Getting Started With Bigtable on GCP

Cloud Bigtable is a massively scalable, fully managed NoSQL database on Google Cloud. It is a sparsely populated NoSQL database which can scale to billions of rows, thousands of columns, and petabytes of data. Cloud Bigtable has a data model similar to Apache HBase and provides an HBase-compatible client library.

In this tutorial you’ll walk through first steps with Bigtable, what you need to know and how to use it.

We’ll be reviewing the functions of Bigtable utilizing Bigtable’s cli cbt for simplicity. All of the functions we’re covering with the CLI are accessible programmatically through various language SDKs as well. The concepts learned with the CLI will translate to the SDK methods you would utilize in practice.

Setup

Create a Bigtable Instance

Open the Create instance page in the Google Cloud Console. Create an instance

For this tutorial feel free to use the default values and region/zones close to you.

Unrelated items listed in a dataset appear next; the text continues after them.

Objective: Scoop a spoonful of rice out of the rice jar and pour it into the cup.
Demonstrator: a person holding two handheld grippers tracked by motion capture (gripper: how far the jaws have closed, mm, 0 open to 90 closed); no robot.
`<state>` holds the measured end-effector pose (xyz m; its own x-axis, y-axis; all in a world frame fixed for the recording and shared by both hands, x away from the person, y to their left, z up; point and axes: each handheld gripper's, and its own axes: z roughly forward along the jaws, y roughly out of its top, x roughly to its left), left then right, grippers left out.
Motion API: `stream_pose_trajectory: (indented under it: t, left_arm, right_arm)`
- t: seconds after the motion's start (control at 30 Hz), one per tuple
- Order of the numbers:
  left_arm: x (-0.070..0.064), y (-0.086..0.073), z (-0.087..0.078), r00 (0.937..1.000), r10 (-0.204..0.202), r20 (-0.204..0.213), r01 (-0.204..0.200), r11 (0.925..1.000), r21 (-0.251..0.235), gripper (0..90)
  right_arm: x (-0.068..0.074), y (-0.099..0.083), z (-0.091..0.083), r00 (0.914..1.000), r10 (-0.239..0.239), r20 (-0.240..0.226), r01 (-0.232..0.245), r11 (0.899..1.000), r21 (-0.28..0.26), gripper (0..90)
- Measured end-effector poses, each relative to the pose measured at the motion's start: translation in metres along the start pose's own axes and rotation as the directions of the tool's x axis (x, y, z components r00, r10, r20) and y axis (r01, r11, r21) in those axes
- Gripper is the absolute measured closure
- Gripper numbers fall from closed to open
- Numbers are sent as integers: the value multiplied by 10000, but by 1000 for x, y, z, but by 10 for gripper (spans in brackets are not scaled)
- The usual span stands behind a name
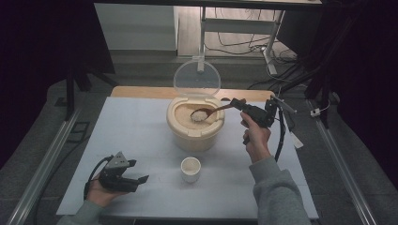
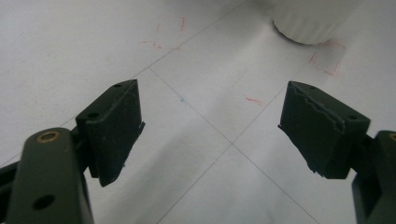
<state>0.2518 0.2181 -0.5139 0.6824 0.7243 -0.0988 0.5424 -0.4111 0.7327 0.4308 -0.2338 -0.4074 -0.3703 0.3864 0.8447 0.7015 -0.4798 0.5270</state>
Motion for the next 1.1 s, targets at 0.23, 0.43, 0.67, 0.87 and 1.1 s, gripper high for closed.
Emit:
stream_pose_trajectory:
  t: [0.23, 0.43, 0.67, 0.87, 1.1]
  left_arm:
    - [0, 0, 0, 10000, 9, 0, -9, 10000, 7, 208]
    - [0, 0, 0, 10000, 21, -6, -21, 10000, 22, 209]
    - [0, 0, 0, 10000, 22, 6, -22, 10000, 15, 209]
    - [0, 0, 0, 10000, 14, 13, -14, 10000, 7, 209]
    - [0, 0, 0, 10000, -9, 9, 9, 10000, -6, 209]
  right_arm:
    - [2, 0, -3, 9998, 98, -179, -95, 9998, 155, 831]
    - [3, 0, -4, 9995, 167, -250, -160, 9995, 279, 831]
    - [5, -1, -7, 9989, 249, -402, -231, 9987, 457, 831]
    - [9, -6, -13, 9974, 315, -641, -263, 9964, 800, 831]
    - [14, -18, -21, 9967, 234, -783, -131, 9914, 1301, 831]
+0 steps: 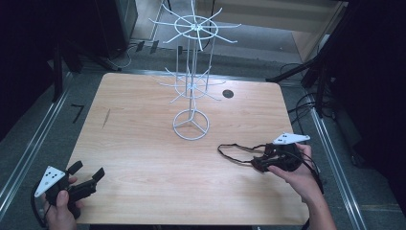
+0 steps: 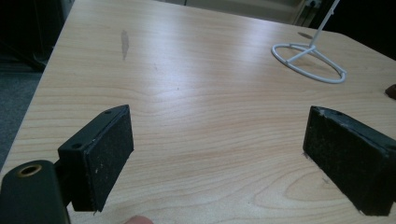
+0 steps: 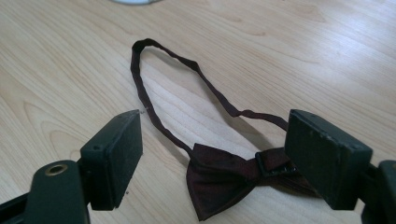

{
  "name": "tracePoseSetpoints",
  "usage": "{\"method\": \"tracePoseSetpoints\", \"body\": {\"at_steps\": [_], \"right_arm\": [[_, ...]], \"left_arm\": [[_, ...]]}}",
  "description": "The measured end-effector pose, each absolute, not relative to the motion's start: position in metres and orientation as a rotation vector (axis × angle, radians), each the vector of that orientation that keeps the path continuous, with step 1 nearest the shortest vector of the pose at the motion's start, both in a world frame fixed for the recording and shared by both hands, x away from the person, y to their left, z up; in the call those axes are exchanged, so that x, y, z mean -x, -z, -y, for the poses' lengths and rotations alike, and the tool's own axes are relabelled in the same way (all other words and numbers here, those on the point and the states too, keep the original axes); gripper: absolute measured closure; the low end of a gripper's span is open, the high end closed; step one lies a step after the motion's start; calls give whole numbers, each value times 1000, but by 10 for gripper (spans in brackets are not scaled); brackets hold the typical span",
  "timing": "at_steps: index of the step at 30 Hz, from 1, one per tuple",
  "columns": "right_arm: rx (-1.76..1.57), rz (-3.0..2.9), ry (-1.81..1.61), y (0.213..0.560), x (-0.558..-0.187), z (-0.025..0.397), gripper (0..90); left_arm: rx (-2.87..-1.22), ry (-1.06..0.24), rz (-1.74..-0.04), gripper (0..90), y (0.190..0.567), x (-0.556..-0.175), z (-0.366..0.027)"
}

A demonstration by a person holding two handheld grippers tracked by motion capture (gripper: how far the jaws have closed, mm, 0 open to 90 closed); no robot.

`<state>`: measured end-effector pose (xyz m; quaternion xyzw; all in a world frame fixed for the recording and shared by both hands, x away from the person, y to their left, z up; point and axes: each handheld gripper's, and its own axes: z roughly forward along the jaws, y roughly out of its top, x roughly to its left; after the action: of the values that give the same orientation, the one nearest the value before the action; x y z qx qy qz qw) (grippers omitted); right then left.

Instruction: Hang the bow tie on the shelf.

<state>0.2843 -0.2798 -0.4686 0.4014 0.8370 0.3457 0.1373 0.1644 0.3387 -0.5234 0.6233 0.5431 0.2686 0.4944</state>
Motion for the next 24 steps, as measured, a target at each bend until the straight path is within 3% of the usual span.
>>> {"method": "tracePoseSetpoints", "body": {"at_steps": [14, 18, 20, 24], "right_arm": [[-1026, -2613, -795, 479, -310, 244, 85], [-1040, -2635, -763, 486, -319, 239, 67], [-1096, -2669, -789, 492, -327, 238, 0], [-1170, -2657, -799, 499, -336, 238, 0]], "left_arm": [[-1535, -652, -1307, 92, 523, -164, -337], [-1536, -649, -1305, 92, 523, -164, -337], [-1537, -647, -1303, 92, 523, -164, -338], [-1538, -640, -1301, 92, 523, -164, -338]]}}
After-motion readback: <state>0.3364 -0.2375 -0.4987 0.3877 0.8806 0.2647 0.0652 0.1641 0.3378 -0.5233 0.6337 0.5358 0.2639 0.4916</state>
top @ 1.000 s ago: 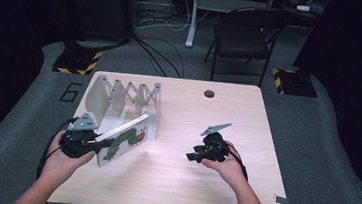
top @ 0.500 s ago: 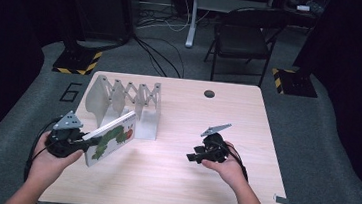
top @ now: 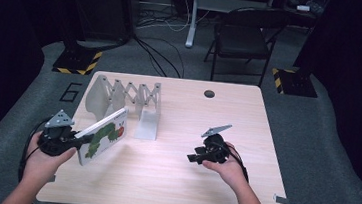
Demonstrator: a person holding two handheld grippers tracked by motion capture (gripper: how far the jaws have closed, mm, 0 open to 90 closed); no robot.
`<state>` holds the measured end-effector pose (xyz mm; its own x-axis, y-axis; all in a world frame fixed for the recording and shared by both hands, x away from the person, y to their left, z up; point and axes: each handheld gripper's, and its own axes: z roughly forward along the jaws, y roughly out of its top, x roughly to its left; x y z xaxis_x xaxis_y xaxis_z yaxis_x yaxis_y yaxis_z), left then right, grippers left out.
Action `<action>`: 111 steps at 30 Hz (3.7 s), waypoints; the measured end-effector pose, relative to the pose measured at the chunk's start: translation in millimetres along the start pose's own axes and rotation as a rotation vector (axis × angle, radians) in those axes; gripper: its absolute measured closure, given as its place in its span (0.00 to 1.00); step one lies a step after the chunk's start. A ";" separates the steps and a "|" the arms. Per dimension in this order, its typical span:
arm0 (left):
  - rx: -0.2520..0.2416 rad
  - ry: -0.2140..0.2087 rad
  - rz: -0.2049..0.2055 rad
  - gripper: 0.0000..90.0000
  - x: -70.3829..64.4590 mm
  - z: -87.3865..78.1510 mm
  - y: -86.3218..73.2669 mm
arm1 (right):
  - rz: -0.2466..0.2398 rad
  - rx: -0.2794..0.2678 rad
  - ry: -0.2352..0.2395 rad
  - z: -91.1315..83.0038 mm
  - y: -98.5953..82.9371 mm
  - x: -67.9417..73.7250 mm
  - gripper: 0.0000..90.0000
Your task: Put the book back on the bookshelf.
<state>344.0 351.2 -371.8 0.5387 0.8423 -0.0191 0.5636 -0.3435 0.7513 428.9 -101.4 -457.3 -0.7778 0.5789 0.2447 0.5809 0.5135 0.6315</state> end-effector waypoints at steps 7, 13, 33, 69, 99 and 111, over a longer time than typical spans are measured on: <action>0.003 0.027 -0.015 0.84 6.7 -0.4 -3.9 | 0.021 0.005 -0.001 -0.2 -1.1 0.9 0.56; 0.004 0.038 -0.031 0.84 11.2 -0.5 -7.2 | 0.022 0.000 -0.004 1.0 -1.6 1.0 0.56; 0.006 0.075 -0.067 0.84 24.1 -3.4 -10.1 | 0.013 0.013 0.000 1.5 -1.8 -1.0 0.56; -0.022 0.152 -0.135 0.84 40.6 22.6 3.4 | 0.019 0.002 -0.005 1.7 -2.2 -3.1 0.56; -0.026 0.228 -0.154 0.83 47.4 58.5 18.9 | 0.024 -0.005 -0.002 -2.0 -3.0 -3.8 0.56; -0.015 0.241 -0.161 0.83 47.7 67.9 26.1 | 0.022 -0.001 -0.004 -1.2 -3.8 -2.7 0.56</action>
<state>426.9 354.2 -397.9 0.2772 0.9607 0.0170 0.6195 -0.1922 0.7611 428.6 -105.6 -459.5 -0.7640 0.5926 0.2552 0.5973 0.5000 0.6271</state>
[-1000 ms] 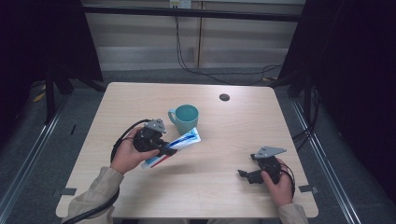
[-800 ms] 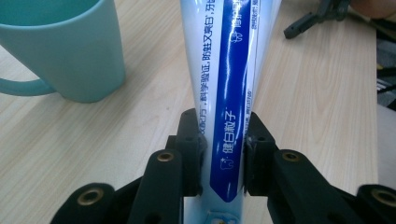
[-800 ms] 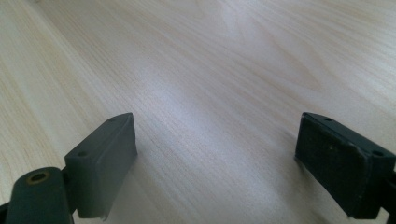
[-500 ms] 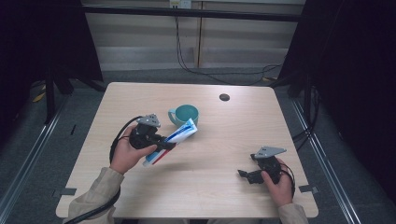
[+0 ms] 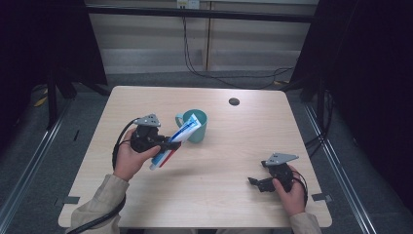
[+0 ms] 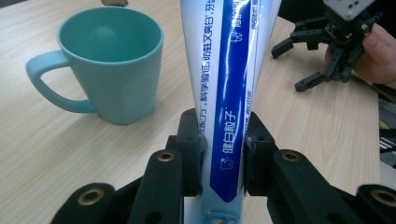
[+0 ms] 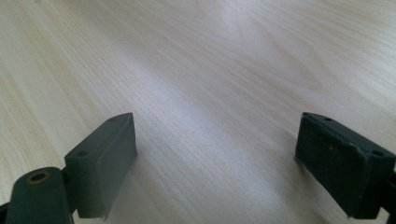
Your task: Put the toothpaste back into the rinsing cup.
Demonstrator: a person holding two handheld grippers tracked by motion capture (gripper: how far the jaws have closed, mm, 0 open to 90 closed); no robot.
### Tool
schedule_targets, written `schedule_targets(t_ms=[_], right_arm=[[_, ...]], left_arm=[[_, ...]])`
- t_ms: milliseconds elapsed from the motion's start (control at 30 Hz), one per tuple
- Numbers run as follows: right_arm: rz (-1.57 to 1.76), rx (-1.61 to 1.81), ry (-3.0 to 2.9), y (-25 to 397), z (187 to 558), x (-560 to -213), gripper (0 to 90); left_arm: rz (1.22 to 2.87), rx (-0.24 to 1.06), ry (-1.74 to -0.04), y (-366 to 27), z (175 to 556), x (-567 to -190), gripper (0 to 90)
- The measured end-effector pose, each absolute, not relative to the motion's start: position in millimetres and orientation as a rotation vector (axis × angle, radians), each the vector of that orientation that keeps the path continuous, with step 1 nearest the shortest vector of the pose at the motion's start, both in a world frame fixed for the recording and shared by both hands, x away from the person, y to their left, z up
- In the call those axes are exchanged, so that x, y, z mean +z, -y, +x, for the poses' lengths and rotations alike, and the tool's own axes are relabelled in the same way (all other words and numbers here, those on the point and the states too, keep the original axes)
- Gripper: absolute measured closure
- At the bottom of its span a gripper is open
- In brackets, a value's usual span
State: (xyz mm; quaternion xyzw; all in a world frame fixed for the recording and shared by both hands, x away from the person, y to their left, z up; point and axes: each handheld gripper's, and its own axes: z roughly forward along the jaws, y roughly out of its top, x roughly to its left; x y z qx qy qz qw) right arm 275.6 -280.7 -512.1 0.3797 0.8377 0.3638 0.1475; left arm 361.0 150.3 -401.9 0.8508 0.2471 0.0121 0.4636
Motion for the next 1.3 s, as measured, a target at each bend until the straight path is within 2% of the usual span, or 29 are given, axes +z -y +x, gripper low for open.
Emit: schedule_targets(t_ms=[500,1300], right_arm=[[1.092,1.047,-2.41,281,276,-512,11.9],[1.093,1.047,-2.41,281,276,-512,11.9]], left_arm=[[2.031,0.099,-0.689,-155,368,-393,73.1],[1.995,0.17,-0.728,-151,382,-370,73.1]])
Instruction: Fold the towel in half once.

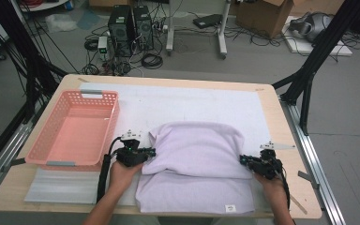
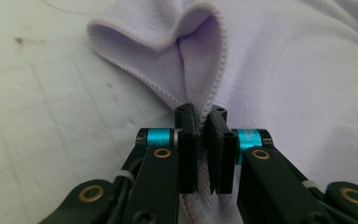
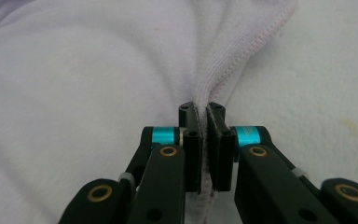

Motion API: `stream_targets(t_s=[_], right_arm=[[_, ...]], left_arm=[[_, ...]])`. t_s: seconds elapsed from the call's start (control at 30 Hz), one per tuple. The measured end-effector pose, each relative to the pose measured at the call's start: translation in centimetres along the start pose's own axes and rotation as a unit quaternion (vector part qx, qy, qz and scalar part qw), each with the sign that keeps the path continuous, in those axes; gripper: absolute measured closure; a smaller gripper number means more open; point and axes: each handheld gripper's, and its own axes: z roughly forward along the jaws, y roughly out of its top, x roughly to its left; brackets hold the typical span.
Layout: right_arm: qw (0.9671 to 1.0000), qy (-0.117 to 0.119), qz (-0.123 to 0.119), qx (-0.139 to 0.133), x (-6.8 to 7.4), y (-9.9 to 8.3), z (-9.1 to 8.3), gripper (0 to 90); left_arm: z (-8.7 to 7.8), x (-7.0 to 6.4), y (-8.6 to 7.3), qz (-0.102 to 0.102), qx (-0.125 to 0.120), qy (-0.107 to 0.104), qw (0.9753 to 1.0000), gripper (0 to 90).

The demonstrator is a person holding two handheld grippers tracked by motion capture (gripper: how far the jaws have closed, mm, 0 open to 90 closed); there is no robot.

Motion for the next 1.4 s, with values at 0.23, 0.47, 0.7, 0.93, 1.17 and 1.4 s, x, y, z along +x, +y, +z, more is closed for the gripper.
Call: stream_targets(t_s=[0.23,0.47,0.7,0.93,1.17,1.4], right_arm=[[0.9999,0.009,-0.014,-0.002,0.9,-1.8,-3.0,86.3],[0.9997,0.012,-0.019,-0.006,1.4,-1.7,-3.7,69.3],[0.9974,-0.003,-0.048,-0.053,1.1,1.4,-3.6,67.0],[0.9967,-0.002,-0.066,-0.047,0.7,3.3,-2.2,67.8],[0.9972,-0.003,-0.069,-0.03,0.3,3.8,-0.9,67.3],[0.9972,-0.024,-0.056,-0.043,-0.8,4.3,-0.5,64.8]], left_arm=[[-2.0,-0.9,-1.9,0.01,0.008,-0.026,0.9996,83.3],[-2.7,-1.4,-0.1,0.027,-0.046,-0.037,0.9979,58.0],[-1.2,-0.6,4.4,0.05,-0.076,-0.034,0.9953,54.0],[2.5,0.8,5.4,0.062,-0.004,-0.005,0.9981,57.5],[4.0,1.3,5.2,0.089,0.033,0.02,0.9953,85.4],[3.9,2.1,6.9,0.059,-0.052,0.078,0.9939,84.1]])
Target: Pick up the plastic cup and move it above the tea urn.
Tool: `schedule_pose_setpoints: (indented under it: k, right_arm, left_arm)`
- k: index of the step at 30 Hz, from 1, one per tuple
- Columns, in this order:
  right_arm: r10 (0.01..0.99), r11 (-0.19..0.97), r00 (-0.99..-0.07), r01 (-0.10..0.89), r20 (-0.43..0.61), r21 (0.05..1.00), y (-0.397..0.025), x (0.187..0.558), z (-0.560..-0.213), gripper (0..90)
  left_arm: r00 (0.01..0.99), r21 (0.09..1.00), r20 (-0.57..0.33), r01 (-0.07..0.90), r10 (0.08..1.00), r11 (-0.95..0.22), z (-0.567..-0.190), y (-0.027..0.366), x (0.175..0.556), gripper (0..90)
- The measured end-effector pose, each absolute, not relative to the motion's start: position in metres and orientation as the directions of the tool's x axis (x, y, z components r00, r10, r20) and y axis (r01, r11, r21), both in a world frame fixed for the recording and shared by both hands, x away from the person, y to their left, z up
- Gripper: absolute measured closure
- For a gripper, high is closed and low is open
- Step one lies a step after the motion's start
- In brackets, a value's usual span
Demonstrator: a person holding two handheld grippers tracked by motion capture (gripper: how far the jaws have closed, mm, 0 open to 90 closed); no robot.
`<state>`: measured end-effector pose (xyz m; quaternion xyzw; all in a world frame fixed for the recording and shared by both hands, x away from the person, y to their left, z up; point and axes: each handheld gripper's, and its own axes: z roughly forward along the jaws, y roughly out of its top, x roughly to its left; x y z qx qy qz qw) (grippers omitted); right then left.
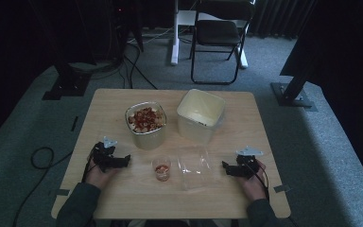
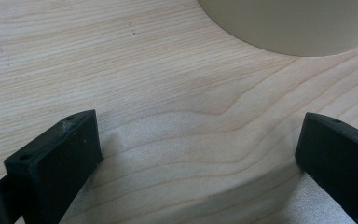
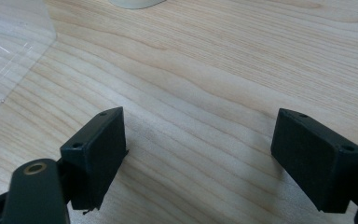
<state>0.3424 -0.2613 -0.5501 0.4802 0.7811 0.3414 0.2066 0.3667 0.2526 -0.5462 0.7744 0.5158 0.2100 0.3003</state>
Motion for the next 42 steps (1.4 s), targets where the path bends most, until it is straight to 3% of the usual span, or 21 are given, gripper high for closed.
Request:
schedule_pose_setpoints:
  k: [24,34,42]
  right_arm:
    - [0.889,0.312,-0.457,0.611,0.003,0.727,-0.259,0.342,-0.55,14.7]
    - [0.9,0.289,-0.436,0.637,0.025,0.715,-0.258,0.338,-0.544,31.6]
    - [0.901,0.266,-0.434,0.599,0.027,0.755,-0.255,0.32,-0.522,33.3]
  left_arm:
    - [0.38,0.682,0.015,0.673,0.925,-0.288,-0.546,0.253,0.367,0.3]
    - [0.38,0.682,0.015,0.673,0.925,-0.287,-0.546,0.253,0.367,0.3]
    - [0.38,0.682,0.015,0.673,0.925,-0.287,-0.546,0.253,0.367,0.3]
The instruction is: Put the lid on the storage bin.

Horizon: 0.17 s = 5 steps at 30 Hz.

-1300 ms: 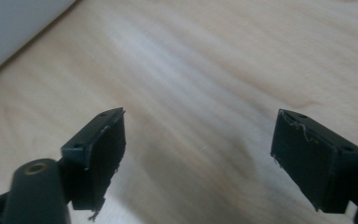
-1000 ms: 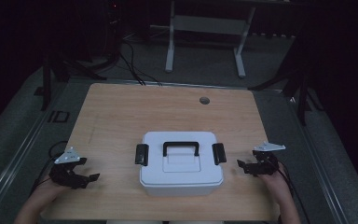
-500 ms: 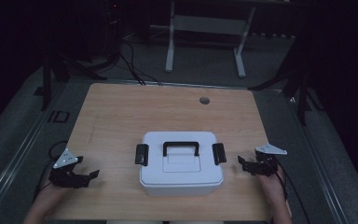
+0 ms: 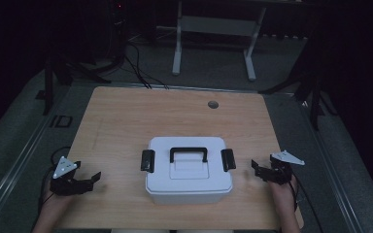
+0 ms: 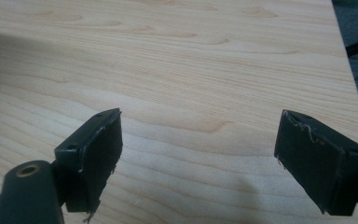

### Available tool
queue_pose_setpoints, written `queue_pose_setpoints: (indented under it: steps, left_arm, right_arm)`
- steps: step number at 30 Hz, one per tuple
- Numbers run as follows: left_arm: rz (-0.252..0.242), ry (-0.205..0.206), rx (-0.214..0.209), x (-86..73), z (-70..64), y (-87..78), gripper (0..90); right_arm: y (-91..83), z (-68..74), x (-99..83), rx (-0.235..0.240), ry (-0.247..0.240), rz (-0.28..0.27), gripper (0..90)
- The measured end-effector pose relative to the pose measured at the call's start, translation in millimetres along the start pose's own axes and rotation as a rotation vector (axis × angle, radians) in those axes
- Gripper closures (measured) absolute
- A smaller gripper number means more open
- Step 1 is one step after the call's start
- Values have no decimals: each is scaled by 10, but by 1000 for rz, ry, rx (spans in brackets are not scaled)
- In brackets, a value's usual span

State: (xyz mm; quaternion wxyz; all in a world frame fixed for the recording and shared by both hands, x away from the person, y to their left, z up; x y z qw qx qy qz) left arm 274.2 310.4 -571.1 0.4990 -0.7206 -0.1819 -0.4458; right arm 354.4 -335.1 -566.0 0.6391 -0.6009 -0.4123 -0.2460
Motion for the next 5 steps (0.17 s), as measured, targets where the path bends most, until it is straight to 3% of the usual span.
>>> queue_pose_setpoints:
  steps: [5]
  left_arm:
    - [-56,-34,63,12,4,2,94]
  right_arm:
    - [-2,9,-8,-8,-4,-5,146]
Point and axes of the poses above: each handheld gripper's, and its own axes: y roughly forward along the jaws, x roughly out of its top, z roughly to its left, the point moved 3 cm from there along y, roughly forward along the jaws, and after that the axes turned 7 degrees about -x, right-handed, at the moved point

Be sure to set the instance name and id to my-instance to follow along with the examples.

Setup the CLI

The CLI should be installed by default with your standard gcloud install, however if it’s not, run the following commands to install it.

 gcloud components update
 gcloud components install cbt

While this next step is not required, providing instance flags on every command is annoying. We’ll set some defaults in config rc file so we don’t need to pass them in as flags every time.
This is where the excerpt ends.